Whenever I’m delivering conferencing training sessions, the question ‘if one acoustic echo canceller (AEC) is good, won’t two AEC’s be better?’ is asked.
It’s a good question as it goes to the heart of how acoustic echoes are modeled and how an AEC works. This question typically comes up when installer/designers use an ‘Outer AEC’ such as an audio DSP with AEC from Polycom, ClearOne, Biamp, etc., and connect the DSP system to a video codec that also has an built-in AEC (‘Inner AEC’) as shown in the following figure.
The short answer to the question of whether two AEC’s are better than one is No. One AEC is good, two AEC’s are bad.
How can this be?
It comes down to how AEC’s operate and assumptions made while adapting and removing echoes, particularly with any non-linear processing that is in the signal chain.
To start with, see this earlier post about how AEC’s work. The short version is that AEC’s make a linear model of the room and subtract the modeled echo from the actual audio picked up by the microphone signal as shown in the figure below.
Any residual signal after the subtraction of the linear room model (output of h) from the microphone signal passes through a non-linear processing (NLP) block that effectively suppresses the errors that the AEC linear model can’t subtract out due to changes in the room or imperfections in the linear and time-invariant model of the AEC.
In the case of a DSP audio processing device in the room with AEC enabled with a video conferencing system where the AEC on the video codec is also enabled, the Outer AEC will remove the echo of the From Remote signal and may also perform some non-linear processing (NLP). This NLP processing block can cause issues for any ‘inner’ AEC because the Inner AEC will see the reference signal (From Remote) but won’t see any echo picked up at its input except for residual errors from the outer AEC. This means that the inner AEC doesn’t really get a chance to adapt to the room because there’s isn’t enough signal to adapt. In addition the outer AEC device may be performing other intentional non-linear processing such as compression, automatic gain control, noise suppression, and other processing that will violate the AEC’s linear time invariant operating model of the Inner AEC, further confusing the inner AEC processing assumptions.
Because of the Outer AEC processing the Inner AEC may introduce other artifacts to the To Remote signal if it decides to apply its own NLP. The result is additional processing on the transmit signal ‘To Remote’ that reduces the overall audio quality of the signal.
Also, the Outer AEC may be performed on multiple microphones and then those microphones are summed together via an automatic microphone mixer (non-linear processor) to create a single feed to send to the remote participants.
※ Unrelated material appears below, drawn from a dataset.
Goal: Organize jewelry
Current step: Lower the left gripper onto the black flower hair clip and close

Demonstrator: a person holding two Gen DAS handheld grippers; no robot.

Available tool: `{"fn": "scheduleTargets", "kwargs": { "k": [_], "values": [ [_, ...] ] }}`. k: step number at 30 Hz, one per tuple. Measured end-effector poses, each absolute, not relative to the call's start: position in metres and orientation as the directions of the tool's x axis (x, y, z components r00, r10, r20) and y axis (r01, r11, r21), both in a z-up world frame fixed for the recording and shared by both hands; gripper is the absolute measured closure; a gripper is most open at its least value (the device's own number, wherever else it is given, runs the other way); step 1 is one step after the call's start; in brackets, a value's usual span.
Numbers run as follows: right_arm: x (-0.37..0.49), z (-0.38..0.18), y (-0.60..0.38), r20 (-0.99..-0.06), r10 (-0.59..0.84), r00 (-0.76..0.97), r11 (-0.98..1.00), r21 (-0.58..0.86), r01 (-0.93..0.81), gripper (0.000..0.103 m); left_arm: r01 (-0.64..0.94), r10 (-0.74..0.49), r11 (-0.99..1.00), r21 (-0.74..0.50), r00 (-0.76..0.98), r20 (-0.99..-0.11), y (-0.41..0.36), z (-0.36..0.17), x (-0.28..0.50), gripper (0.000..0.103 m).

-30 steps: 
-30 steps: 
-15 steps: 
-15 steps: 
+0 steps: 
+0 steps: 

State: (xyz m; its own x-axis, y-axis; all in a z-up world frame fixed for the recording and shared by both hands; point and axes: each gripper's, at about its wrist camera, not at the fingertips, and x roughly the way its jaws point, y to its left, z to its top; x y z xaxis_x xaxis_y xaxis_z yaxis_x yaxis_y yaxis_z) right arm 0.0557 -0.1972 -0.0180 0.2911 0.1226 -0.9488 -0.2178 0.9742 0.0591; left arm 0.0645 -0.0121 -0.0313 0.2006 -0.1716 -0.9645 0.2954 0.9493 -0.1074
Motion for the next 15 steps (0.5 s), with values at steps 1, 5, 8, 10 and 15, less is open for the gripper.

This single feed could have various different residual echo signals present that would further confuse the Inner AEC.
If the previous reasons didn’t convince you that two AEC’s are bad, consider that most developers of video conferencing systems (not to mention the DSP audio device developers) don’t test their systems this way meaning there could be other artifacts that are added by the Inner AEC trying to compensate for the Outer AEC such as applying gain or suppressing other signals.
The final result is that two AEC’s are worse than one, so make sure you disable the Inner AEC on your video codec if you are using a DSP with AEC processing. The outer AEC does all the ‘heavy audio lifting’ and the inner AEC should be turned off!